Hm, "Packageintern" heisst das, "protected" ist was anderes (dann können nur abgeleitete Klassen die Methode aufrufen)


----------



## EagleEye (21. Feb 2004)

thx leider spinnt mein java weil es sagt das er das symbol nicht kennt   komischerweise auch bei einem prog wo ich schon eine externe datei drin hab(hab die nur nie verstanden) laufen tut die nur kopilieren kann ich die nicht
der rechner will wohl umbedingt sterben  :twisted:


----------



## Beni (21. Feb 2004)

Öhm, moment mal, das Programm läuft, aber du kannst es nicht kompilieren.

Ist das den nicht irgendwie logisch?

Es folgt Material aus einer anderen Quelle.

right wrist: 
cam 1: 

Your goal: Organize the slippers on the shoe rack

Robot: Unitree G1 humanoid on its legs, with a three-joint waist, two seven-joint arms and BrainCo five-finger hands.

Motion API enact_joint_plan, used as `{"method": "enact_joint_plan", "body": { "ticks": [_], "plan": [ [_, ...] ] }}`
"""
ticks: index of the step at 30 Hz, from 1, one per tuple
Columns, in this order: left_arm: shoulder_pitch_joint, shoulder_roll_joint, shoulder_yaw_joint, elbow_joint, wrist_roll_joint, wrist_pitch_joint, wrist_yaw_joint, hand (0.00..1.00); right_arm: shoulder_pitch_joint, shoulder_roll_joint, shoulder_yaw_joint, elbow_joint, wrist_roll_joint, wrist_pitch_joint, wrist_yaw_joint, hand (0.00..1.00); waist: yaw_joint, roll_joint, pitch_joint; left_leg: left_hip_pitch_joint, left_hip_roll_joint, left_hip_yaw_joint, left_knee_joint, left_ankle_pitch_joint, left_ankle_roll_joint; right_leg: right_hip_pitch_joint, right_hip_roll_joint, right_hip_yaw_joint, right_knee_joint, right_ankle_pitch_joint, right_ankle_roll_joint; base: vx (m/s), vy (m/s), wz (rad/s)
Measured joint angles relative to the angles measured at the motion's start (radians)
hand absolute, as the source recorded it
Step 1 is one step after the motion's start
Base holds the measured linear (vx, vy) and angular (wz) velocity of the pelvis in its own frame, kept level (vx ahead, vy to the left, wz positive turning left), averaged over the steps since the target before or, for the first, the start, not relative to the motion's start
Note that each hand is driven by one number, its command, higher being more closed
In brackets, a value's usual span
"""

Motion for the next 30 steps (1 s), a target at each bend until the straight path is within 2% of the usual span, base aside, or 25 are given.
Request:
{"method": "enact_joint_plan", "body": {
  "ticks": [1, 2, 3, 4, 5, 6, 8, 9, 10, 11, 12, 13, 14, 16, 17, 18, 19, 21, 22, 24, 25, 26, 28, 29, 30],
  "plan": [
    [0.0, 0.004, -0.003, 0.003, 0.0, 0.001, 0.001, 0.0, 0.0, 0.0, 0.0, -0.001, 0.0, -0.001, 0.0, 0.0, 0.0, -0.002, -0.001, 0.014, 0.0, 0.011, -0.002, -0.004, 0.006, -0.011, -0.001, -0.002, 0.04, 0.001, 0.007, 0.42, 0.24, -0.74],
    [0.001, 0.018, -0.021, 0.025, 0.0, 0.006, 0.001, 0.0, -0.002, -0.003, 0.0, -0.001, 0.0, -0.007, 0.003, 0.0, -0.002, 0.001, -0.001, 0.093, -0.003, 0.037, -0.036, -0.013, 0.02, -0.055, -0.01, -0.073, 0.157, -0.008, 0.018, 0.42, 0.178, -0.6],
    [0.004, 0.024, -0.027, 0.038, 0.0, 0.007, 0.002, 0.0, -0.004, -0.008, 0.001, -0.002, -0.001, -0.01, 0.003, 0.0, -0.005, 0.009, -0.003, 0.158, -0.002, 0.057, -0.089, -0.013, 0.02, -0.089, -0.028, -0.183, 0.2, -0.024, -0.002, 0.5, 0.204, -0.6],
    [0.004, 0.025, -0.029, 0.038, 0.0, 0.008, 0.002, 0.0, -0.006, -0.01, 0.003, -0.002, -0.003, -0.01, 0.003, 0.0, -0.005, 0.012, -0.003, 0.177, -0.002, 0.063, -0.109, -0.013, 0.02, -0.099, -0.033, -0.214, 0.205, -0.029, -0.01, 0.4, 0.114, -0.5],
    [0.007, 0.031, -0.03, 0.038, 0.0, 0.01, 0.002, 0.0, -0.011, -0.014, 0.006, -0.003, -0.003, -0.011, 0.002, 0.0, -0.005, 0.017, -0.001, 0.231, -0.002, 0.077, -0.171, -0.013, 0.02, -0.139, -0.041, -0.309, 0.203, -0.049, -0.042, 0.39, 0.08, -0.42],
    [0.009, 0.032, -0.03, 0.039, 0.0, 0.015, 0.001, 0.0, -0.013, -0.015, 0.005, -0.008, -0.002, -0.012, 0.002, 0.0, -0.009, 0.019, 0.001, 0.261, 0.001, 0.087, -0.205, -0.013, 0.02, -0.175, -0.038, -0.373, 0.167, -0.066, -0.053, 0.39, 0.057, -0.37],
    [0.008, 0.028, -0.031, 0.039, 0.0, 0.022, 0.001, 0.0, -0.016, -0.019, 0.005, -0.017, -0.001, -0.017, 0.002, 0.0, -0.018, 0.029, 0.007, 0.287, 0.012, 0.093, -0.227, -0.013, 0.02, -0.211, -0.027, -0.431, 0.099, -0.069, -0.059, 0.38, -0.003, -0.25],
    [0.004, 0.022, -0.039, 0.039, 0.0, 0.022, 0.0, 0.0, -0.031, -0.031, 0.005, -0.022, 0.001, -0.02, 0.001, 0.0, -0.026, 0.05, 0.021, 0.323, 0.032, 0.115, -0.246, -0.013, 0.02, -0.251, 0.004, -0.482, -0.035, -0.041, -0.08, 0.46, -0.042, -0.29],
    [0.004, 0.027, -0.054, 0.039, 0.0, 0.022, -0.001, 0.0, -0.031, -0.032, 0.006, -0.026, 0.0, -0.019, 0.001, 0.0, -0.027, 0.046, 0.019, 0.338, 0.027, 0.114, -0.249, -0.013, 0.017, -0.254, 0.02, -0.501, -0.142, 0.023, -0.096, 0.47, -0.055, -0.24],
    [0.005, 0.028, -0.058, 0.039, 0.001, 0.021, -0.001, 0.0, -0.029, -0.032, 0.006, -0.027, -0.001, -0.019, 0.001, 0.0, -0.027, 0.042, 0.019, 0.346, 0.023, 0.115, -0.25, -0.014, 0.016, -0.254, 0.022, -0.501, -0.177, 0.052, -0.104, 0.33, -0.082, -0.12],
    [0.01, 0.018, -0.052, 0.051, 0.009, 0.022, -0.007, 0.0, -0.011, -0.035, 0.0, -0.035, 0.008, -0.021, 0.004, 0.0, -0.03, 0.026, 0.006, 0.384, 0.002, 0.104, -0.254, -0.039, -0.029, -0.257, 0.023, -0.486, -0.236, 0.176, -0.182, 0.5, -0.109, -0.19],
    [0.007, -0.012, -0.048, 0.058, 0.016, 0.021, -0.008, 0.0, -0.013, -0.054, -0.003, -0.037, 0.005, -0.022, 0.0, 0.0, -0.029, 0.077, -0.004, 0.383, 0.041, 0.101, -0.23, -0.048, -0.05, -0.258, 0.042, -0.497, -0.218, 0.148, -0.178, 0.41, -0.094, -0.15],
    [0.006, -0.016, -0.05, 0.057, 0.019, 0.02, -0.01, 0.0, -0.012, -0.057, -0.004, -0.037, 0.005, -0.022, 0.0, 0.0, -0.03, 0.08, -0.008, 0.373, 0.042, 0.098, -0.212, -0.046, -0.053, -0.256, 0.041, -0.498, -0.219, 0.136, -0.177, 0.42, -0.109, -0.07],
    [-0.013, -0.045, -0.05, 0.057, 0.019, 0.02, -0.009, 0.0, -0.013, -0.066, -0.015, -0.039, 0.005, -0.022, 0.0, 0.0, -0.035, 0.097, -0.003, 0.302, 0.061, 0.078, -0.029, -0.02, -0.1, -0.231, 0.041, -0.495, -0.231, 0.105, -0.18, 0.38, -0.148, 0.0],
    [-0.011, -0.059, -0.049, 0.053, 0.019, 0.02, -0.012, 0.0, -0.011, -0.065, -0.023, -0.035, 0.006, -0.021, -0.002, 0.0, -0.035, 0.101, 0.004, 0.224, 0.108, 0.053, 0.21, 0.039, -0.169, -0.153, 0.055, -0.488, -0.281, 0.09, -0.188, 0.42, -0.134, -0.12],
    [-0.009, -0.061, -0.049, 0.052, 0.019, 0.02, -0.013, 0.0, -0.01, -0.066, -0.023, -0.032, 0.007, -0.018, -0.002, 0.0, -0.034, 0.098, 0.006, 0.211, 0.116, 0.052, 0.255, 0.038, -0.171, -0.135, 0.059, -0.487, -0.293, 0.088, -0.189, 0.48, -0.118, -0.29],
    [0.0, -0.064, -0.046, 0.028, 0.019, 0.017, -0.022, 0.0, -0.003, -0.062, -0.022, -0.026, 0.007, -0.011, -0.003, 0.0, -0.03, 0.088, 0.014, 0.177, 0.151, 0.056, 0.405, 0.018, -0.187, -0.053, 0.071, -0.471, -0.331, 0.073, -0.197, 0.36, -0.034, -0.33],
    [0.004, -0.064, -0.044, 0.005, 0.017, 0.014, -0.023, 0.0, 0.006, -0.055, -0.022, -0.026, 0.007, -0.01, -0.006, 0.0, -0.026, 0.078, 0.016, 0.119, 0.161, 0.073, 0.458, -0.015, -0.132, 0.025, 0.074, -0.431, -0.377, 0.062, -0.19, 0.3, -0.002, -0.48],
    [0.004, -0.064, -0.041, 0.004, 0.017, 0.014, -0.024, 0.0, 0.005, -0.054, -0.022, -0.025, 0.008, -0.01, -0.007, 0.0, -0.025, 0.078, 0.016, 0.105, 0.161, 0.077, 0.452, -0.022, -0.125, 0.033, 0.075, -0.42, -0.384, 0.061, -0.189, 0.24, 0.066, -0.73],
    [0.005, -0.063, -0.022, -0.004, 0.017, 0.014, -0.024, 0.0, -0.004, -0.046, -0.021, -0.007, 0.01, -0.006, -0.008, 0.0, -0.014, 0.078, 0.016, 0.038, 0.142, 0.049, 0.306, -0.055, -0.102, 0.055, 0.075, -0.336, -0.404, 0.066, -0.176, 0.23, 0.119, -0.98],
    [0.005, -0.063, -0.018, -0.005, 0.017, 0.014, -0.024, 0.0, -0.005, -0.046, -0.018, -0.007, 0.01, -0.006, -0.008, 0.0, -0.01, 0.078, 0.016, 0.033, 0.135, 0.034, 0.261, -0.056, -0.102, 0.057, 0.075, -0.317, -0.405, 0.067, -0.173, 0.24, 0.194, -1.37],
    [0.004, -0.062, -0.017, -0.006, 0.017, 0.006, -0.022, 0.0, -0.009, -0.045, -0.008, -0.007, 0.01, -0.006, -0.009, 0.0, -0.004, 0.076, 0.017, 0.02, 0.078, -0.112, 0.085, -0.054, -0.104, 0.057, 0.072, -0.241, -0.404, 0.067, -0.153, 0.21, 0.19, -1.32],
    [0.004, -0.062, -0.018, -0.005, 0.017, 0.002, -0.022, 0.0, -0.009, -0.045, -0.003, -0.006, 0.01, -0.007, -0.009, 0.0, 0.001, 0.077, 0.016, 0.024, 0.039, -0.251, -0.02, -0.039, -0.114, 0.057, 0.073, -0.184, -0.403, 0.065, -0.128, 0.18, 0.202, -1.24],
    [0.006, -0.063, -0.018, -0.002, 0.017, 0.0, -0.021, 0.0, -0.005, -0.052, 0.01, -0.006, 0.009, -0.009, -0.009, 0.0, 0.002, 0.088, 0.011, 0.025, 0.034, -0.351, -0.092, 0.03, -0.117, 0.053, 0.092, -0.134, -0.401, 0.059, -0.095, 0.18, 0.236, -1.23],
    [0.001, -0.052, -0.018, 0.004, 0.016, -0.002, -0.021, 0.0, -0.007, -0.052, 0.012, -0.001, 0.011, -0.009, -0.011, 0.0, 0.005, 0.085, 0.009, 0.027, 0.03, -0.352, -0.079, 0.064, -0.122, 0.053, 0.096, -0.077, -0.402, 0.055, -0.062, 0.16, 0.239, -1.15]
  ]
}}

Eine *.java Datei wird in eine *.class Datei kompiliert, und die *.class Datei(en) werden dann als Programm benutzt (von der VM interpretiert).

Ich geb dir mal ein kleines Beispiel, wie man das machen kann:


Im Ordner compile\src habe ich die beiden Dateien "Main.java" und "Call.java", mit den Inhalten:

Main.java
	
	
	
	





```
public class Main {
	public static void main( String[] args ){
		Call call = new Call();
		call.print();	
	}
}
```

Call.java
	
	
	
	





```
public class Call{
	public Call(){
	}
	public void print(){
		System.out.println( "hallo du da");
	}
}
```

So, und nun kompilieren und laufenlassen





> // Inhalt des Ordners src:
> E:\Dateien\Java\Projekte04\compile>dir src
> Datenträger in Laufwerk E: ist DATEIEN
> Volumeseriennummer: 2034-18FB
> ...


----------



## EagleEye (21. Feb 2004)

das liegt daran ich hatte das schon vor einigen monaten gemacht das war noch mein erstes grafisches prog 
ich glaube aber das liegt an meinem rechner der spinnt bischen rum ich hatte vor einer weile schon ein ähnliches prob als ich habe einen ordern da haben ich mein java prog was ich mache drin als ich ein zweites gemacht hab wollte ich die in unterverzeichnisse machen schon ging es nichtmehr da hatte er immer gesagt das da irgendwelche methoden spinnen komischerweise gings in eclipse na änderung der ordner gings wieder


----------



## bummerland (21. Feb 2004)

EagleEye hat gesagt.:
			
		

> das liegt daran ich hatte das schon vor einigen monaten gemacht das war noch mein erstes grafisches prog
> ich glaube aber das liegt an meinem rechner der spinnt bischen rum ich hatte vor einer weile schon ein ähnliches prob als ich habe einen ordern da haben ich mein java prog was ich mache drin als ich ein zweites gemacht hab wollte ich die in unterverzeichnisse machen schon ging es nichtmehr da hatte er immer gesagt das da irgendwelche methoden spinnen komischerweise gings in eclipse na änderung der ordner gings wieder



 ???:L da frag ich mich doch, wo zu es satzzeichen gibt  ???:L


----------



## Beni (21. Feb 2004)

Hm, ich frag mich eher wie man ein graphische Prog in einer Datei machen kann..,  :wink: (zumal die Taschenrechner auf der EagleEyes Homepage doch schon einiges an Code haben müssen)
Wenn EagleEye es auf mehrere Dateien ausgeweitet hätte, würde er die Lösung des Problemes ja schon kennen...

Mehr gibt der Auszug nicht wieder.